If matters were allowed to go their course there was
danger of a European war, which might oblige Prussia
to fight simultaneously against Russia and France, and
that about a question remote from our interests. In
order to avert this danger, and thus acting for the best
for his own country, the King resolved to act as a
mediator, and brought about a peace which, as matters
then were, was acceptable to both contending parties.
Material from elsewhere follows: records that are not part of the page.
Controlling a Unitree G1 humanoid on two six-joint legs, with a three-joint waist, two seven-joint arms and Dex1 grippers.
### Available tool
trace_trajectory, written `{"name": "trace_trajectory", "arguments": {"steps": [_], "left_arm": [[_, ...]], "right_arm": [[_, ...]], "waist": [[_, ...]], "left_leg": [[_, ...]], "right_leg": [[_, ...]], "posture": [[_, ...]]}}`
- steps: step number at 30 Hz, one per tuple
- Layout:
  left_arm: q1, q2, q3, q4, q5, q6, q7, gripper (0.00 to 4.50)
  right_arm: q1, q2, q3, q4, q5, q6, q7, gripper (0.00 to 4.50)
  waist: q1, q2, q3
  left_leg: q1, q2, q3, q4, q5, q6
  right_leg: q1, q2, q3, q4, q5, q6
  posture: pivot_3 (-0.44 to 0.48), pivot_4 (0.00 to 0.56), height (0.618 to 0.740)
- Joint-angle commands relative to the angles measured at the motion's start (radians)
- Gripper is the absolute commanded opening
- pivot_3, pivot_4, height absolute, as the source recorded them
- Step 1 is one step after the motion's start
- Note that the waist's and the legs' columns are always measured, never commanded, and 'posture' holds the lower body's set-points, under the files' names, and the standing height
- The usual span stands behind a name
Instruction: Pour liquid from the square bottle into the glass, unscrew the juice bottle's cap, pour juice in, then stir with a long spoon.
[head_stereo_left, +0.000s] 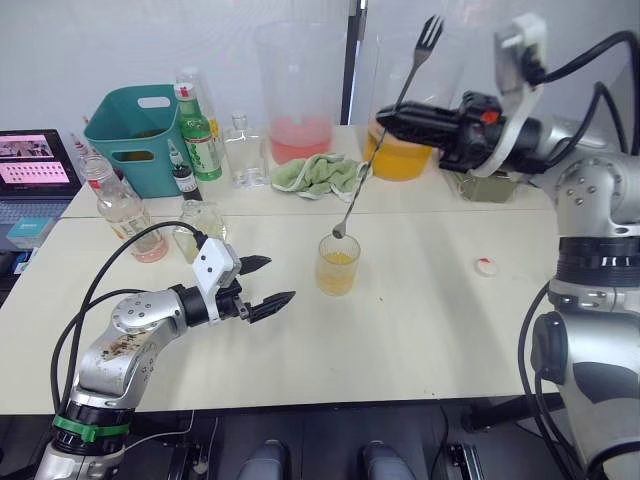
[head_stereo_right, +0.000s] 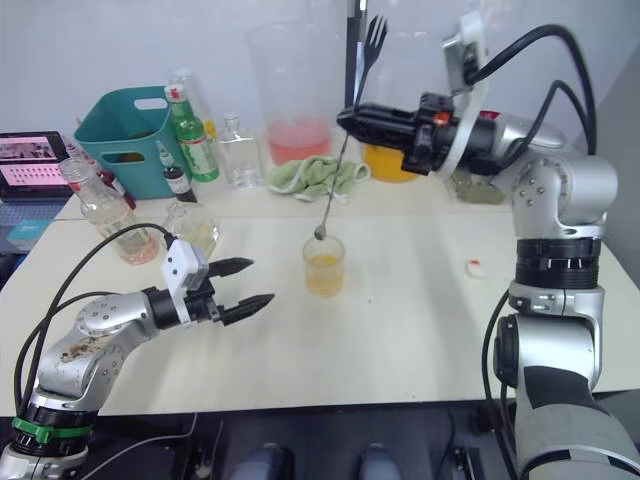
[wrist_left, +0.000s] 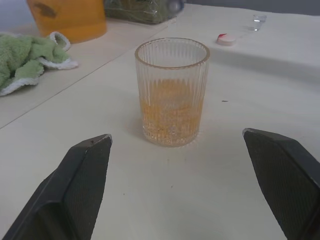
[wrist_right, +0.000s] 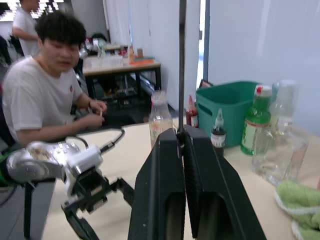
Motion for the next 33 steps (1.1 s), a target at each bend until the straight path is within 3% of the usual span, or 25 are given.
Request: {"name": "trace_trajectory", "arguments": {"steps": [1, 7, 10, 16, 18, 22, 27, 30, 33], "left_arm": [[-0.02, 0.026, 0.051, -0.047, -0.048, 0.008, -0.024, 4.45], [-0.033, 0.058, 0.094, -0.087, -0.104, 0.038, -0.03, 4.45], [-0.042, 0.07, 0.109, -0.105, -0.124, 0.052, -0.029, 4.45], [-0.07, 0.099, 0.166, -0.135, -0.236, 0.106, -0.05, 4.45], [-0.072, 0.112, 0.177, -0.14, -0.263, 0.13, -0.048, 4.45], [-0.081, 0.135, 0.168, -0.143, -0.238, 0.141, -0.019, 4.45], [-0.049, 0.159, 0.151, -0.176, -0.206, 0.187, 0.04, 4.45], [0.0, 0.151, 0.155, -0.221, -0.214, 0.202, 0.067, 4.45], [0.023, 0.144, 0.154, -0.248, -0.213, 0.208, 0.098, 4.45]], "right_arm": [[-0.021, -0.025, -0.07, 0.001, 0.043, 0.031, -0.051, 0.0], [-0.054, -0.068, -0.154, 0.0, 0.102, 0.149, -0.189, 0.0], [-0.067, -0.146, -0.097, -0.01, -0.014, 0.115, -0.276, 0.0], [-0.233, -0.251, -0.024, 0.229, -0.106, 0.21, -0.317, 0.0], [-0.286, -0.281, 0.042, 0.329, -0.164, 0.219, -0.28, 0.0], [-0.391, -0.336, 0.326, 0.542, -0.35, 0.266, -0.078, 0.0], [-0.445, -0.304, 0.532, 0.73, -0.5, 0.29, 0.132, 0.0], [-0.419, -0.27, 0.685, 0.795, -0.641, 0.194, 0.246, 0.0], [-0.411, -0.222, 0.728, 0.865, -0.713, 0.143, 0.287, 0.0]], "waist": [[0.0, 0.0, 0.0], [-0.002, 0.0, 0.0], [0.002, 0.0, 0.0], [-0.004, 0.0, 0.0], [-0.007, 0.0, 0.0], [-0.011, 0.0, 0.0], [-0.015, 0.001, 0.0], [-0.02, 0.001, 0.0], [-0.023, 0.001, 0.001]], "left_leg": [[0.0, 0.0, 0.0, 0.0, 0.0, 0.0], [0.0, 0.0, 0.0, 0.0, 0.0, 0.0], [-0.001, 0.0, 0.0, 0.0, 0.0, 0.0], [0.0, 0.0, 0.002, 0.0, 0.0, 0.0], [0.0, 0.0, 0.004, 0.0, 0.0, 0.0], [0.0, 0.0, 0.011, -0.001, 0.0, 0.0], [-0.001, 0.0, 0.012, 0.0, 0.0, 0.0], [-0.001, 0.0, 0.012, -0.001, 0.0, 0.001], [-0.002, 0.0, 0.012, 0.0, 0.0, 0.001]], "right_leg": [[0.0, 0.0, 0.0, 0.0, 0.0, 0.0], [-0.001, 0.0, 0.0, 0.0, 0.0, 0.0], [-0.001, 0.0, 0.0, 0.0, 0.0, 0.0], [-0.001, 0.001, 0.0, -0.006, 0.0, 0.0], [0.0, 0.001, 0.0, -0.006, 0.0, 0.0], [-0.001, 0.001, 0.001, -0.006, 0.0, -0.001], [-0.001, 0.001, 0.001, -0.007, 0.0, 0.0], [-0.001, 0.001, 0.001, -0.006, 0.0, 0.0], [-0.003, 0.001, 0.001, -0.005, 0.0, 0.0]], "posture": [[0.0, 0.15, 0.74], [0.0, 0.15, 0.74], [0.0, 0.15, 0.74], [0.0, 0.15, 0.74], [0.0, 0.15, 0.74], [0.0, 0.15, 0.74], [0.0, 0.15, 0.74], [0.0, 0.15, 0.74], [0.0, 0.15, 0.74]]}}
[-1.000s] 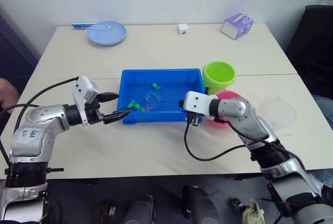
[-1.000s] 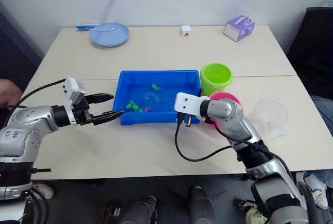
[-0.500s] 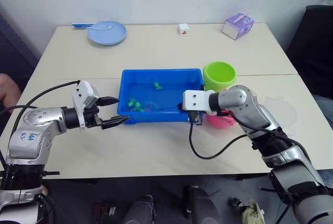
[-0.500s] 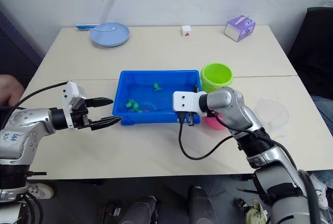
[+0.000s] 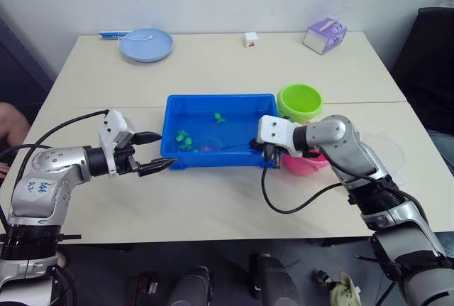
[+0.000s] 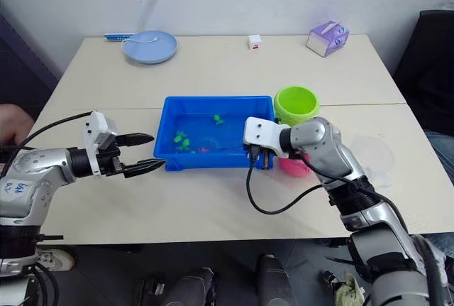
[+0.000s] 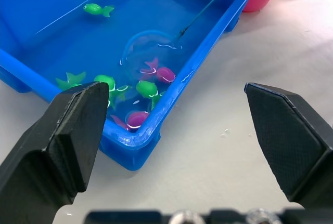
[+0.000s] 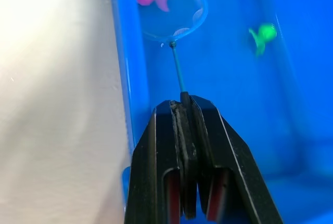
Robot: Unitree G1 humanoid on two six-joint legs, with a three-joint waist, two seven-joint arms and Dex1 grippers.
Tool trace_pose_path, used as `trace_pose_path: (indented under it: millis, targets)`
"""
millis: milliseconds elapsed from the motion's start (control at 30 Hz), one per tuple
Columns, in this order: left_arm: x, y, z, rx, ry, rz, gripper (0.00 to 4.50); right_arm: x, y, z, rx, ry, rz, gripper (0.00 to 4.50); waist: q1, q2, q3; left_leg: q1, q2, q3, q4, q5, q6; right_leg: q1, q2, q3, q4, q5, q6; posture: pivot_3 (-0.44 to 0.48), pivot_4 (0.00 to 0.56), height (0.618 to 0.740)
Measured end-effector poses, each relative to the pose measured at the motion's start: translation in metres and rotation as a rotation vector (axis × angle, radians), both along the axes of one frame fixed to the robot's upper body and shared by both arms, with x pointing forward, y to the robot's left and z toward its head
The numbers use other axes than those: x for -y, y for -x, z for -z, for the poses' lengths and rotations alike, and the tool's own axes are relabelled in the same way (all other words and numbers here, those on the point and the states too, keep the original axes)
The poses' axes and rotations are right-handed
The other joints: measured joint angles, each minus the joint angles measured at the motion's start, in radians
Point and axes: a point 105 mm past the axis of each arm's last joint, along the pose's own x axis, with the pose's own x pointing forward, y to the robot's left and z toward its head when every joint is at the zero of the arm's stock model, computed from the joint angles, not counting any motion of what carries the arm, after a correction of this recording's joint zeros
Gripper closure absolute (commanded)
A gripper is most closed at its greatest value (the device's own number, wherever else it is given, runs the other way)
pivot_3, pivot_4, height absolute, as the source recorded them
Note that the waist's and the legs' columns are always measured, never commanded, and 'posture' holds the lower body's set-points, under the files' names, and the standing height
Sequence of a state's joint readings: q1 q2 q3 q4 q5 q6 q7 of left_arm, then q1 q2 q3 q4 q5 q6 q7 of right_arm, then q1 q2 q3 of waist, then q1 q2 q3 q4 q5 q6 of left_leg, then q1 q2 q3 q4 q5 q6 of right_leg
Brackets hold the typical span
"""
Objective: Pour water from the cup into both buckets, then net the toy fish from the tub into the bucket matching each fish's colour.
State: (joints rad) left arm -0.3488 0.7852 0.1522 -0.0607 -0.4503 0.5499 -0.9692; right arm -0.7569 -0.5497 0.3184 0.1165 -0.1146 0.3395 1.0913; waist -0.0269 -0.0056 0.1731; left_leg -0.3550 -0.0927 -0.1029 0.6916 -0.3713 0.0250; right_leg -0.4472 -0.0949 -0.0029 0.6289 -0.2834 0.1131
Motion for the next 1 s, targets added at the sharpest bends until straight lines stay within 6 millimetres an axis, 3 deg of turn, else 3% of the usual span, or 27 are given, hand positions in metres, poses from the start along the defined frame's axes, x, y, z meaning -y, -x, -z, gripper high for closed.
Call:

Prince Metternich was certainly alarmed at this success
of Prussian policy, and the reactionary party in Berlin,
Duke Karl of Mecklenburg, Ancillon, Schuckmann,
Knesebeck, who were all staunch adherents of the Vienna
diplomat, were alarmed; but the ablest men at the Court,
Bernstoff, Witzleven, Eichhorn, and above all the younger
Prince William, approved the King's well-considered pro-
ceeding.
The resolve of the King was obviously connected
with the brilliant successes which his finance minister,
Motz, had won at the same time in the struggles of German
commercial policy. To a calm historical judgment the
years 1828 and 1829 appear as a fortunate turning-point
in the history of that uneventful period; it was the time
when Prussia again began to take up a completely
independent position in relation to the Austrian Court.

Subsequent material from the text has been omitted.